Exercise directions:
Filter out all lines without the word "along" from the data below, please, and copy the rest.
(Data extract begins)
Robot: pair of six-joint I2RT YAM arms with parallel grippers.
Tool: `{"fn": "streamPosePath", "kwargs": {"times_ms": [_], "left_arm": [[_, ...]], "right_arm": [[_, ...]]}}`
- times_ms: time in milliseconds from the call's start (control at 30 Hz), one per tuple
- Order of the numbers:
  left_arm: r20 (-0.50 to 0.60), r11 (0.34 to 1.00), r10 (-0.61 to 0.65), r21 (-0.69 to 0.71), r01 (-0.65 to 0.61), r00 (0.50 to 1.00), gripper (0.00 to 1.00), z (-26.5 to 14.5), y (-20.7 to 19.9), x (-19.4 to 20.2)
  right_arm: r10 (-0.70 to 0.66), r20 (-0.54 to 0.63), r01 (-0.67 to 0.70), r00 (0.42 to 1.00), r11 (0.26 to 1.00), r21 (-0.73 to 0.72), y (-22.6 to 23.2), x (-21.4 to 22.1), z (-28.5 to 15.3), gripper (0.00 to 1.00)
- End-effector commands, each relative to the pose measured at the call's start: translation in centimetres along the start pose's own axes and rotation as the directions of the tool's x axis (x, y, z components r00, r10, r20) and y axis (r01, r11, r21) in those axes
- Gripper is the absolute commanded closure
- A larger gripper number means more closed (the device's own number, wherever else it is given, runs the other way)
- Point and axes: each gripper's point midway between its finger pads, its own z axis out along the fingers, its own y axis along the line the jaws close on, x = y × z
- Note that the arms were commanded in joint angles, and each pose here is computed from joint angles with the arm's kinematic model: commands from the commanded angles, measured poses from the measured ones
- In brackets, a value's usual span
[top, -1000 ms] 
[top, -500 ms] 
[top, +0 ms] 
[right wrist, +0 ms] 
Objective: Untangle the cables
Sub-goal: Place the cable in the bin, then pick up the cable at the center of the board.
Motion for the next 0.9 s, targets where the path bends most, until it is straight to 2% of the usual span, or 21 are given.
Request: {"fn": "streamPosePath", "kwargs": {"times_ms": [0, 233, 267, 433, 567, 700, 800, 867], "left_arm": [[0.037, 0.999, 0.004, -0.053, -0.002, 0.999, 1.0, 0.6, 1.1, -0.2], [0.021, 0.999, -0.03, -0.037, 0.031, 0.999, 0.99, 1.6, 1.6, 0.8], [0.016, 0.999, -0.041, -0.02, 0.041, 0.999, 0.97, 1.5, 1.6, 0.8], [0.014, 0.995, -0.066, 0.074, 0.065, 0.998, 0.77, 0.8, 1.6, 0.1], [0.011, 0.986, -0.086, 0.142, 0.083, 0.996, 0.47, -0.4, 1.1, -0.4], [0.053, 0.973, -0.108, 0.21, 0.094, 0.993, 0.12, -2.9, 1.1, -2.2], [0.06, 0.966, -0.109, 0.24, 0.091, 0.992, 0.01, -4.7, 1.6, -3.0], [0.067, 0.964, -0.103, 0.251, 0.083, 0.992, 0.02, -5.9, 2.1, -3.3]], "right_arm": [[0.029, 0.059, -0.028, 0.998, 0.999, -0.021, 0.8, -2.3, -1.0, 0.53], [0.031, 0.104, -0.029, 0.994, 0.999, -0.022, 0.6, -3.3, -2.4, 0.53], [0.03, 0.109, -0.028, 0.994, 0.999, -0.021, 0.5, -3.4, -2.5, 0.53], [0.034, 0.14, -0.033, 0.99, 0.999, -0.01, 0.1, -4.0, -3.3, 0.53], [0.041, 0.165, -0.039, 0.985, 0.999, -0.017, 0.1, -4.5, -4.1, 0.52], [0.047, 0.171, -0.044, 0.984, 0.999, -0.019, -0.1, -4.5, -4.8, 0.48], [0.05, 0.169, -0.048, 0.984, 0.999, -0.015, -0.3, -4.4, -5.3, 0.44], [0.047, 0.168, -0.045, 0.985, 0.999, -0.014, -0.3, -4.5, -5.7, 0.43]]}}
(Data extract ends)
Problem solution:
- End-effector commands, each relative to the pose measured at the call's start: translation in centimetres along the start pose's own axes and rotation as the directions of the tool's x axis (x, y, z components r00, r10, r20) and y axis (r01, r11, r21) in those axes
- Point and axes: each gripper's point midway between its finger pads, its own z axis out along the fingers, its own y axis along the line the jaws close on, x = y × z

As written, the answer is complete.